Query runs fine local but very slow on JOB

Hey.
I have a query that runs relatively ok locally 3-5 minutes but when put on a job it takes about 50 minutes.
From what I can see, set noncount is on , haven't touched any parallelism MAXDOP etc.
The query is run as a part of a longer list of queries in one go, so I was thinking if I use it outside of the list, individually would make any difference? Or any other thoughts?

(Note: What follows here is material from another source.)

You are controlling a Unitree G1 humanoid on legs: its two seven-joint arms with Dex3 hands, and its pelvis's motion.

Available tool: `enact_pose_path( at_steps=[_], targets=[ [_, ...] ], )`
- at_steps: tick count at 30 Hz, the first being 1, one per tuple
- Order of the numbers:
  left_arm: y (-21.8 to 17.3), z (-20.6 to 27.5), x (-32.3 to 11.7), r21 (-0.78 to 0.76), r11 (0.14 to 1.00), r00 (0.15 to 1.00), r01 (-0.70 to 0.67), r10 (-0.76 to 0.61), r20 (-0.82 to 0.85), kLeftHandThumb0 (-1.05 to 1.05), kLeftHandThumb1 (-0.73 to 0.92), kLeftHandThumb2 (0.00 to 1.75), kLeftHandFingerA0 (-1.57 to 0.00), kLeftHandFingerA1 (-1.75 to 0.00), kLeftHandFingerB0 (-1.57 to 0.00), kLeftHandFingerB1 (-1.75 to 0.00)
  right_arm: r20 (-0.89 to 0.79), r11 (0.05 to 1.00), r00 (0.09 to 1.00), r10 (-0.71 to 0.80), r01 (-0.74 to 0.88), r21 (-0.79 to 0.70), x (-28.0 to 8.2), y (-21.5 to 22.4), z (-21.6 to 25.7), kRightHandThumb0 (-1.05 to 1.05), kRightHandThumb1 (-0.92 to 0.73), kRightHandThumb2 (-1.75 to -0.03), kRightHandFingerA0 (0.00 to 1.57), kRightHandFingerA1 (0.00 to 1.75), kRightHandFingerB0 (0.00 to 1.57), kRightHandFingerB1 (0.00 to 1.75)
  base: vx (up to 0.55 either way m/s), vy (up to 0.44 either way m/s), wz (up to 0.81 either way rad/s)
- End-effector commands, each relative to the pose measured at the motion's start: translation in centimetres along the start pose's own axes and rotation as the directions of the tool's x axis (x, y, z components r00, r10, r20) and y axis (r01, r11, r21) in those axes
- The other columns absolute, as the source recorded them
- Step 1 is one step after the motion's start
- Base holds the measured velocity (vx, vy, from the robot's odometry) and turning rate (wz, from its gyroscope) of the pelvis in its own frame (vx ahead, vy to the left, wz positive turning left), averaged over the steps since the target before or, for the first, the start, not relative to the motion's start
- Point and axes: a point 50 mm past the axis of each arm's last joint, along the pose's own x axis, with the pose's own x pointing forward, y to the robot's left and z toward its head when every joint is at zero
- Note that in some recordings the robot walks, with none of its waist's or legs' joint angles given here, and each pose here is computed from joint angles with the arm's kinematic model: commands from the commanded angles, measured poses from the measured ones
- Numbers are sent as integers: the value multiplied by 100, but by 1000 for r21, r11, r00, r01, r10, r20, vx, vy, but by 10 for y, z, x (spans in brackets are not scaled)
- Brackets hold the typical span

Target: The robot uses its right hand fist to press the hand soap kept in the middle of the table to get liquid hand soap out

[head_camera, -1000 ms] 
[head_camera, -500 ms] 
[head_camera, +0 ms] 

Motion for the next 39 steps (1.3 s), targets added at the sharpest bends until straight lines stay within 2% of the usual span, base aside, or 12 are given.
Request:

For the record the query is this one:

DECLARE @365DaysAgo DATETIME = DATEADD(DAY, -365, GETDATE()); UPDATE tblDWConcession SET LoyaltyMemberCode = tblDWPayment.LoyaltyMemberCode, LoyaltyClubID = tblDWLoyaltyMember.LoyaltyClubID FROM tblDWConcession INNER JOIN tblDWPayment ON tblDWPayment.CCode = tblDWConcession.Code AND tblDWPayment.TransNumber = tblDWConcession.TransNumber AND tblDWConcession.SalesTransCDate > @365DaysAgo AND PaymentDate > @365DaysAgo --AND tblDWPayment.LoyaltyMemberCode IS NOT NULL INNER JOIN tblDWLoyaltyMember ON tblDWLoyaltyMember.LoyaltyMemberCode = tblDWPayment.LoyaltyMemberCode WHERE tblDWConcession.LoyaltyMemberCode IS NULL AND (tblDWConcession.IsProcessCompleted = 0 OR tblDWConcession.IsProcessCompleted IS NULL);

Maybe if I put the data of tblDWConcession to a temp table ? But the data is 42GB at that table.

The problem is more likely to be blocking and not the code being in a SP. You really need to do the update in batches of less than 5000 rows. To do this you need to know the PK of tblDWConcession. Of course you cannot be bothered to post ddl etc so you can google how to do this.

1 Like

Yes but the problem is not really the amount of the updated data.
Usual the rows to be updated are way below 5000 so it will make no sense to do an update in batches as the first batch will also be the last.

These are my thoughts:

42GB of that table:
Database table partitioning in SQL Server (sqlshack.com)

Check if SalesTransCDate and PaymentDate have an index.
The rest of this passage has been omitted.